— Как нога?
— Пульсирующая боль. Кровоточит меньше.
— Тогда давай начнем сверху и постепенно спустимся вниз. — Она подсунула ладонь ему под шею, так что ее рука оказалась у него под лопатками. — Мне надо, чтобы ты сел.
Он уперся локтями в постель. Мышцы живота и груди при этом напряглись. Общими усилиями они достигли полусидячего положения: спиной Бен опирался на изголовье кровати.
— Ты сможешь так сидеть?
Он напряженно кивнул.
У него действительно было прекрасное тело. Говоря объективно, натренировано оно было идеально. А еще он страшно замерз и испытывал боль — гораздо более сильную, чем готов был признать.

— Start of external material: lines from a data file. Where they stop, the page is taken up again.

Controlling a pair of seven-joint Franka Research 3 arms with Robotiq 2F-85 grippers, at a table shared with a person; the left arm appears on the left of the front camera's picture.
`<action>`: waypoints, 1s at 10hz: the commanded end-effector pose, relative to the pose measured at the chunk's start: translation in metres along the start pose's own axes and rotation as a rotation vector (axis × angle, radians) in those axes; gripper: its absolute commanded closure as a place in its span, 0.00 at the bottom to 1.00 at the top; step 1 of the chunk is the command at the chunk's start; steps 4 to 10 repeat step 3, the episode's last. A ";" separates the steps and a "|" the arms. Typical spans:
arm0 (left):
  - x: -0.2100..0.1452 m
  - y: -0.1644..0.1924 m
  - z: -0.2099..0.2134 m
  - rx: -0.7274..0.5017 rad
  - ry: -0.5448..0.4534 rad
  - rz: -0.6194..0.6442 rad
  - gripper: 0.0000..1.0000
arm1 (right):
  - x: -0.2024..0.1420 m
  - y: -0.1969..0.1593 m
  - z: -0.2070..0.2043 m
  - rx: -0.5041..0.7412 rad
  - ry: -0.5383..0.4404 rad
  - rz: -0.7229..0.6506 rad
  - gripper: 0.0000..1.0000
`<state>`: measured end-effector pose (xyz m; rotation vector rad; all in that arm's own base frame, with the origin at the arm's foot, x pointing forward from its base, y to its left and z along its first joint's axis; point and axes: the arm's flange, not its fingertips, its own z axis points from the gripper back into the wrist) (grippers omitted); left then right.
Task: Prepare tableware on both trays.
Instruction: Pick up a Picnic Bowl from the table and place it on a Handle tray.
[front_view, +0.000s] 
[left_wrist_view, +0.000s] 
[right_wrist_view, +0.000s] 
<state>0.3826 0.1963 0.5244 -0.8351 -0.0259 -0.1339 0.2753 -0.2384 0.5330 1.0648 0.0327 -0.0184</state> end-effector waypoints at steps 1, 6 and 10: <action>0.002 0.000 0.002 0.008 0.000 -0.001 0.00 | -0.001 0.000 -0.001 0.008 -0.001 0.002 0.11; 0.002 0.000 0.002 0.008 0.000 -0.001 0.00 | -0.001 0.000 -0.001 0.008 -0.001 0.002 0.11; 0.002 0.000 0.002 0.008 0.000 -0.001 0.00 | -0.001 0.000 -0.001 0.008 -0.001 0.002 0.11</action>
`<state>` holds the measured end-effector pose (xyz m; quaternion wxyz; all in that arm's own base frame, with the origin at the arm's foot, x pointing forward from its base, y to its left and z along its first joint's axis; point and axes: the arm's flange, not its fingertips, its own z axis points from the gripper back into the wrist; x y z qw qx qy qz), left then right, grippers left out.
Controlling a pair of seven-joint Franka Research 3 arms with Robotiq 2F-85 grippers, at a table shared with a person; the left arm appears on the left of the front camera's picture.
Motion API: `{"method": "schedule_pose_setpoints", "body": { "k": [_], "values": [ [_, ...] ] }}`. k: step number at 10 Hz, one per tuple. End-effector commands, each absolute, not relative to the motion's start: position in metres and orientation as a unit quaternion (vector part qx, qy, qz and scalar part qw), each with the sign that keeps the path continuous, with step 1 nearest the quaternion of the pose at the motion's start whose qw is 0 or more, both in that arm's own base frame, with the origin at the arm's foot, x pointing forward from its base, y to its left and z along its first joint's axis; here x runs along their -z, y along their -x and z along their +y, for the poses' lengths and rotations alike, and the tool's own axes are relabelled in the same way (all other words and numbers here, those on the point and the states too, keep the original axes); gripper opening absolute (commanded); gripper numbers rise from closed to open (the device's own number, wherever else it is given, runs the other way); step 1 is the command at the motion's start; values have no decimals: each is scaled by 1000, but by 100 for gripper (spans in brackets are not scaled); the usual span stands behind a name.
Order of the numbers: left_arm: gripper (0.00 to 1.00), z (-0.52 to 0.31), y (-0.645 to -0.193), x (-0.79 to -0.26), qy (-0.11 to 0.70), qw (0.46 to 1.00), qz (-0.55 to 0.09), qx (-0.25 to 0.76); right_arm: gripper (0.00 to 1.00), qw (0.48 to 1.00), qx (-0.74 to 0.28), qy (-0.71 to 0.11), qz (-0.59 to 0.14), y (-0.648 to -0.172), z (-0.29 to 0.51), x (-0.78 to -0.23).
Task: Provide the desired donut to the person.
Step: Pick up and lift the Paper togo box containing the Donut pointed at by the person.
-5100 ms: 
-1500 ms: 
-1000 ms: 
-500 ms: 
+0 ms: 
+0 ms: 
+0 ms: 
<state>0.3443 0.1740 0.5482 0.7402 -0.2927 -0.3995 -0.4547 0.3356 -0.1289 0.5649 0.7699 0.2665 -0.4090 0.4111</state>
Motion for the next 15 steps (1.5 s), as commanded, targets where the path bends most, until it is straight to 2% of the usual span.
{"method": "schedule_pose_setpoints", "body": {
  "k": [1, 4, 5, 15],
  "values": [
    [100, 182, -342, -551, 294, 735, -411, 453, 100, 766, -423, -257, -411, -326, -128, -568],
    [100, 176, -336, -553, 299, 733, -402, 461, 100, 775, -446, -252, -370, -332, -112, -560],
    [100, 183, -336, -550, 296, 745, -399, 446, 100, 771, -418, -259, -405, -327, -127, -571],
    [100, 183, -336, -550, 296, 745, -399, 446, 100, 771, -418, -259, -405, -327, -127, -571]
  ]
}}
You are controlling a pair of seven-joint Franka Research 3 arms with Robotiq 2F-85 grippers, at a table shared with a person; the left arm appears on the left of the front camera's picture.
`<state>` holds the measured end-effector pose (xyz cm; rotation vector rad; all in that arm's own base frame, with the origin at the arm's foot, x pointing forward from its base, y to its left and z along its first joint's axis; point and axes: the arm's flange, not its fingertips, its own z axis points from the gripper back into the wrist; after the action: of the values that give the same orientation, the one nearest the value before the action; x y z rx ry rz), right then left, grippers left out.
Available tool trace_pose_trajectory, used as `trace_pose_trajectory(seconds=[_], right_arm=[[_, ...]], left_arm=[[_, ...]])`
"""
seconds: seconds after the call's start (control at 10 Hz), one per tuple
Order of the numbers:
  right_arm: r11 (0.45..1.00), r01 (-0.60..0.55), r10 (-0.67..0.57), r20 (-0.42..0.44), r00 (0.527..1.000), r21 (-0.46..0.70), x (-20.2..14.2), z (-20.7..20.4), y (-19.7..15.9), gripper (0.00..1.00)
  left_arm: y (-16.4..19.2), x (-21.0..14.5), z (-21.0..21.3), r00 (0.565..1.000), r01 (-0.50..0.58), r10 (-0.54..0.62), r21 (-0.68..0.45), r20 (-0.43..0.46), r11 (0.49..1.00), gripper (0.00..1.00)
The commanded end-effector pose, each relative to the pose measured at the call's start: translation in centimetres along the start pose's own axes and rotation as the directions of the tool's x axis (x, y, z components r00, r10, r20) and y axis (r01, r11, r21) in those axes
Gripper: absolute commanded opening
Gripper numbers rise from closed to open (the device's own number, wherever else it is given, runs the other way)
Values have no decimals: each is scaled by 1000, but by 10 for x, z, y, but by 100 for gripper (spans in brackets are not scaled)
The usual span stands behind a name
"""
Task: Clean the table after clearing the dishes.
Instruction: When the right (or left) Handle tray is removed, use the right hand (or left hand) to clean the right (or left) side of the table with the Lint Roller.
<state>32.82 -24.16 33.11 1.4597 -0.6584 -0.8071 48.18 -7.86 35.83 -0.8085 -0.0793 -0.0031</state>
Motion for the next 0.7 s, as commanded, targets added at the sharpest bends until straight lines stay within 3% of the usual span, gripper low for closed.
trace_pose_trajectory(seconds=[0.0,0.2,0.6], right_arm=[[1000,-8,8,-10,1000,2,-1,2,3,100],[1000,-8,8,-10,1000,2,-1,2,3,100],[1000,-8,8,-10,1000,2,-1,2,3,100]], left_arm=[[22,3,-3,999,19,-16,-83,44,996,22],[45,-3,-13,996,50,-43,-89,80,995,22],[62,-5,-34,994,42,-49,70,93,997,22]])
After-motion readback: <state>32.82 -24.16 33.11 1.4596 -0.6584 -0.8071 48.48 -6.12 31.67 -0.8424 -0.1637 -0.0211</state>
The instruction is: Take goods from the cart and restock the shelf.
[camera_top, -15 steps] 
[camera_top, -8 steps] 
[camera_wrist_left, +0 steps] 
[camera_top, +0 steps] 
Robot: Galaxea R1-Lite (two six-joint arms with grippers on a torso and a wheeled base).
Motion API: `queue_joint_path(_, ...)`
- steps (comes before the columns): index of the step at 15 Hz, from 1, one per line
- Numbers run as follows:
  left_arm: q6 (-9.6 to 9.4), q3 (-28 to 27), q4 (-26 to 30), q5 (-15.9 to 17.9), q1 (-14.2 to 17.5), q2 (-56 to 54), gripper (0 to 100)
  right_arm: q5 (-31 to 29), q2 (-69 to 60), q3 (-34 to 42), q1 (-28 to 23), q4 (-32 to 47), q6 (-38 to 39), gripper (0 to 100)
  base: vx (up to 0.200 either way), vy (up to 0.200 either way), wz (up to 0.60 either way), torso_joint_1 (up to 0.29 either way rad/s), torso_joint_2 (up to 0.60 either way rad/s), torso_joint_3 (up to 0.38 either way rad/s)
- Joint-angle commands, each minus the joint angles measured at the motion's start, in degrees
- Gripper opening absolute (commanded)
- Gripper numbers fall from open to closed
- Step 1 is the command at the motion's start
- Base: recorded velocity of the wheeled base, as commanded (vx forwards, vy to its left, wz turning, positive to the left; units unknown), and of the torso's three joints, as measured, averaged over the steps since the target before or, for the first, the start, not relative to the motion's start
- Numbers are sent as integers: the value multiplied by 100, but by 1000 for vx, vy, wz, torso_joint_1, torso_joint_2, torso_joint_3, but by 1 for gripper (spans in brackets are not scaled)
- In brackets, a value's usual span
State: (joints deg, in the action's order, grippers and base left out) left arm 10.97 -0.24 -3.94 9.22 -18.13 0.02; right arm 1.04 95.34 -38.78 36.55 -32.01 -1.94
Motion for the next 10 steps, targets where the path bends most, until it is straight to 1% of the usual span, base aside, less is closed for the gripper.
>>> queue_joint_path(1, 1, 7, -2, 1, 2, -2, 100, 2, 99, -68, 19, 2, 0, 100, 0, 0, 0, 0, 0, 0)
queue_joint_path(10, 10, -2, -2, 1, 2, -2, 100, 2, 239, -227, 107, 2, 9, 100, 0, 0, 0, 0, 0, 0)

Действуя быстро, Бриджет стянула с его плеч рубашку, подложив ему под спину побольше подушек, чтобы сидеть было удобнее. Мокрая рубашка громко шлепнулась на пол. Она энергично растерла его холодную кожу полотенцем. Выжав губку, она натянула на руки сморщенные перчатки и села на край кровати. Когда она прикоснулась к царапине на лбу, он отвернулся.
— Не дергайся. Ты хуже малыша.
— Меня уже очень давно не принимали за малыша.
«Да неужели?» Его низкий голос был столь же интимен, как два бокала вина у камина. Говорить, не разжимая зубов, наверняка трудно. И уж конечно, такая фраза не должна звучать привлекательно.
— Ну вот!
Она немного отодвинулась. Матрас прогнулся. Зашипев от боли, Бен прижал руку к ноге.
Бриджет быстро встала:
— Извини.
— Пустяки.
— Наверное, мне надо в первую очередь заняться твоей раной.
Он отыскал влажное полотенце и, скомкав, прижал к ноге.
— Займись грудной клеткой.
— Ты уверен?
Его взгляд задержался на ней на долю секунды дольше, чем строго необходимо.
— Думаю, нам обоим это будет легче.
Она снова покраснела — совершенно некстати. Наверняка он не хотел сказать, что тоже ощущает это странное притяжение. Она просто пытается прочесть в его словах что-то, чего там нет.
— Ну что ж, ребра так ребра, — согласилась она. Схватив рулон бинта, она недовольно заморгала, когда он выскочил у нее из пальцев и покатился по полу, раскручиваясь.
Встав с постели, она потянулась за бинтом, но всякий раз, когда она пыталась поймать рулон, он откатывался еще на три фута.
— Я тебя предупредила, что тебе окажет первую помощь самая большая неумеха мира? — Новая попытка. Очередные три фута. — Извини. — С этими словами она нырнула под кровать. Поймав наконец упрямый рулон, она вынуждена была пятиться наружу, высоко задирая зад. Грациозным это движение никак не назовешь. — Готова спорить, что с матерью Терезой такого никогда не случается.
Бриджет решила, что его ворчание означало смех. Встав, она продемонстрировала ему развернувшийся бинт. Хлопья пыли прилипли к нему, словно к липкой бумаге для мух. — Ну вот. Испорчен.